Eric shares highlights from a recent trip to Paris, along with a recipe for brandied chicken liver pâté inspired by the kind found in many Paris restaurants and food stores offering classic French food.

In last week’s column I wrote about the trip my wife Cheryl and I took to Provence. From Provence we took a train from Avignon to Paris and spent eight marvellous days. There were many highlights; here are some of them.

Rue Montorgueil

Paris has 20 arrondissement, administrative districts. When you look at a map of them, you’ll notice they’re arranged in a spiral with the first being in the city centre on the right (north) bank of the Seine River.

We stayed in a lovely apartment in the 2nd arrondissement, a great location for walking and seeing Paris by foot. A short walk from the apartment was Rue Montorgueil, a pedestrian street full of life and a foodie’s dream. That street is lined with restaurants, wine shops, fromageries (cheese shops), boulangeries (bakeries) and patisseries (pastry shops), with the latter including Stohrer, Paris’s oldest patisserie, established in 1730.

Rue Montorgueil and the streets nearby also feature great stores selling French produce, seafood and ready to eat items, such as the delicious rotisserie chicken, ribs and side dishes we bought at Rôtisserie Stévenot, and the Greek food we bought at Traiteur Dionysos.

Rue Saint-Denis

Close to Rue Montorgueil is Rue Saint-Denis. It’s one of Paris’s oldest streets and some describe it as being a little unseemly because of the sex trade/peep shows occurring on parts of it. But like Rue Montorgueil, Rue Saint-Denis is also a hive activity with funky places to eat, bars and a wide range of retail shops.

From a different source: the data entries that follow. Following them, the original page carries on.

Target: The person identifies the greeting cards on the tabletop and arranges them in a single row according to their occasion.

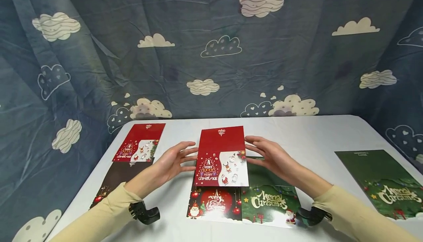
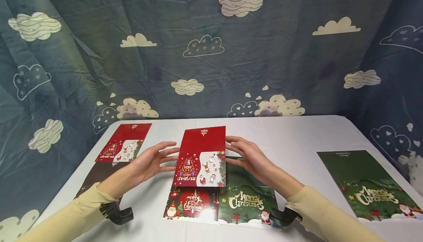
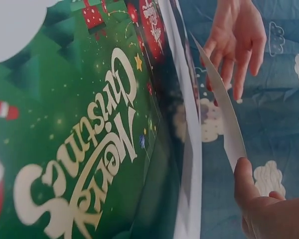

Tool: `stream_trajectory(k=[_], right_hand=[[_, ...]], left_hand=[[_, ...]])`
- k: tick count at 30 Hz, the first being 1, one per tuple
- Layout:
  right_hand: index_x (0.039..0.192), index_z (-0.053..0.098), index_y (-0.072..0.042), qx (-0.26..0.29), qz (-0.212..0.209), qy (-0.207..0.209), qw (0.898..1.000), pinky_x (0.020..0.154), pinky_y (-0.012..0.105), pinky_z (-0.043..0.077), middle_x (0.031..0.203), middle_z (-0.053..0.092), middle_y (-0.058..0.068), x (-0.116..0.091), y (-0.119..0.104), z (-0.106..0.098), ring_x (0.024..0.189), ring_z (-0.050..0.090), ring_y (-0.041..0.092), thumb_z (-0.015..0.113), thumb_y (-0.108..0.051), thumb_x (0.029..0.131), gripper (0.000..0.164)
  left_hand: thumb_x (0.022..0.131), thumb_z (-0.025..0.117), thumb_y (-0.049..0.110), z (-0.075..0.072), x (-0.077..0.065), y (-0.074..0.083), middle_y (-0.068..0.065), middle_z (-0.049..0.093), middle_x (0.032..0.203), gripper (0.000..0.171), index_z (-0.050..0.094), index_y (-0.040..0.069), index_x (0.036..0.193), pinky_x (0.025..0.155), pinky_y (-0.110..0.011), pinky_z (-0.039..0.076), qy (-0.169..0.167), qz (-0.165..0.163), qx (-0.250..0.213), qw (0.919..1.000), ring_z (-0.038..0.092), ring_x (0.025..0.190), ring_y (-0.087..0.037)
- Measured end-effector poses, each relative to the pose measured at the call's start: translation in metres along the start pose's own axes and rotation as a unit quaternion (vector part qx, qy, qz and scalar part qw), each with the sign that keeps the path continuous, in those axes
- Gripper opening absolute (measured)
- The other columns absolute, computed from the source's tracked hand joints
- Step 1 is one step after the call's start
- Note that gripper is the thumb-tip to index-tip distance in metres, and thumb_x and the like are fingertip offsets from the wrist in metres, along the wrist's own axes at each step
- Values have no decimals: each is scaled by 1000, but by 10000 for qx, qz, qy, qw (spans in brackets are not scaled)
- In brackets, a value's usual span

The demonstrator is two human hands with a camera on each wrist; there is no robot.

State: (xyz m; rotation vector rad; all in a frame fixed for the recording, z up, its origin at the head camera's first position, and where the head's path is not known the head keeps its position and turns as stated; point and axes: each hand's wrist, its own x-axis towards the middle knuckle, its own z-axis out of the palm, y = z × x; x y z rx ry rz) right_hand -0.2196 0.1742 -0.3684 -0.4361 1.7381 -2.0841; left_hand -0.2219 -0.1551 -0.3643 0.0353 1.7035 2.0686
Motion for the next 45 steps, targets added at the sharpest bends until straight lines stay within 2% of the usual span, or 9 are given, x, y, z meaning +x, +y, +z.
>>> stream_trajectory(k=[6,14,26,36,45], right_hand=[[150,23,8,162,161,-67,9997,103,46,43,158,19,21,11,5,9,145,21,39,40,-19,105,55],[151,18,8,639,157,-169,9977,104,48,42,160,15,21,31,9,23,145,19,38,39,-18,105,57],[152,19,6,943,195,-248,9950,105,52,40,160,16,18,65,9,44,146,20,35,37,-21,106,56],[152,23,2,1108,394,-8,9931,103,51,42,160,20,16,97,15,57,145,23,32,37,-22,106,54],[152,27,0,1204,392,-27,9919,104,52,41,159,23,14,123,17,65,144,26,31,39,-24,106,53]], left_hand=[[106,37,28,-13,-5,1,-24,33,152,50,29,2,148,101,-53,43,131,59,14,9999,37,135,-42],[106,36,28,-28,-8,6,-23,34,153,51,29,3,150,102,-53,42,458,130,354,9982,38,134,-41],[106,36,33,-53,-10,19,-22,31,155,54,27,6,152,107,-56,34,854,235,677,9938,32,136,-41],[107,31,30,-73,1,26,-23,28,156,55,22,5,155,110,-58,28,1067,300,857,9901,29,138,-42],[108,31,30,-90,14,33,-22,28,156,56,19,4,156,111,-58,28,1337,274,1114,9844,30,137,-42]])
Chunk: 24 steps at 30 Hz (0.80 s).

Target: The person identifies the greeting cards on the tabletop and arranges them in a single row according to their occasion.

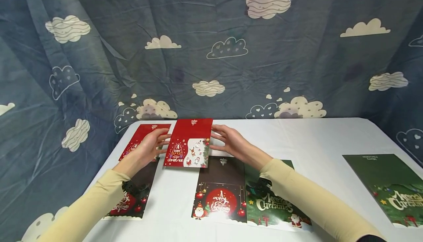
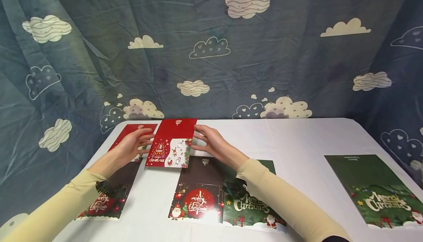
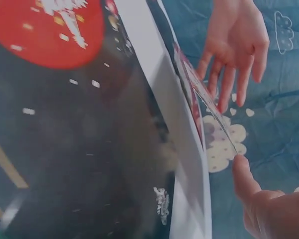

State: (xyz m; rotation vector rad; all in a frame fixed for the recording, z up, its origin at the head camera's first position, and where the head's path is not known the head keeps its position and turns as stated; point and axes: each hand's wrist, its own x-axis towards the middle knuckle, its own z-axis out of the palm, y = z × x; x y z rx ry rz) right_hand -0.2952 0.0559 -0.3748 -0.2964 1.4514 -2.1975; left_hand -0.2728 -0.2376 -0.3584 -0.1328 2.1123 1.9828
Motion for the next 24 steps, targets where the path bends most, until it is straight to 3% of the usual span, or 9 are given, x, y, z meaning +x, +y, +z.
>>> stream_trajectory(k=[7,18,24], right_hand=[[152,26,1,143,176,-102,9997,105,55,39,159,22,14,23,4,6,144,26,31,37,-24,106,53],[152,28,-1,-42,306,265,9992,102,55,42,160,21,13,49,14,5,144,26,31,40,-23,105,53],[153,28,0,-45,337,311,9989,103,57,40,160,22,14,60,19,3,143,27,33,39,-22,106,53]], left_hand=[[108,30,29,-11,17,-3,-24,29,155,55,21,2,154,110,-58,28,198,-110,44,9997,32,135,-42],[107,32,36,-17,32,-8,-22,33,154,58,26,2,153,109,-55,31,452,-154,232,9986,36,134,-39],[107,30,35,-22,40,-12,-23,29,155,58,22,2,154,110,-55,30,319,-242,338,9986,32,137,-41]])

There’s also patisseries/boulangeries, such as The French Bastards that, among other things, makes some of Paris’s best croissants. As you walk north along Rue Saint-Denis you’ll come upon the impressive looking Porte de Saint-Denis, a magnificent arched monument built centuries ago.

On the other side of that Porte, Rue Saint-Denis becomes Rue du Faubourg Saint-Denis, a street with a tasty array of restaurants serving such things as Kurdish, Indian, Pakistani and Turkish cuisine. You’ll also find an impressive fine food store called Juhles, stocked with charcuterie, cheese, takeout foods, sweets, wine and everything else a gourmand would want.

French restaurants

Paris, of course, has countless restaurants serving French food and we visited a few.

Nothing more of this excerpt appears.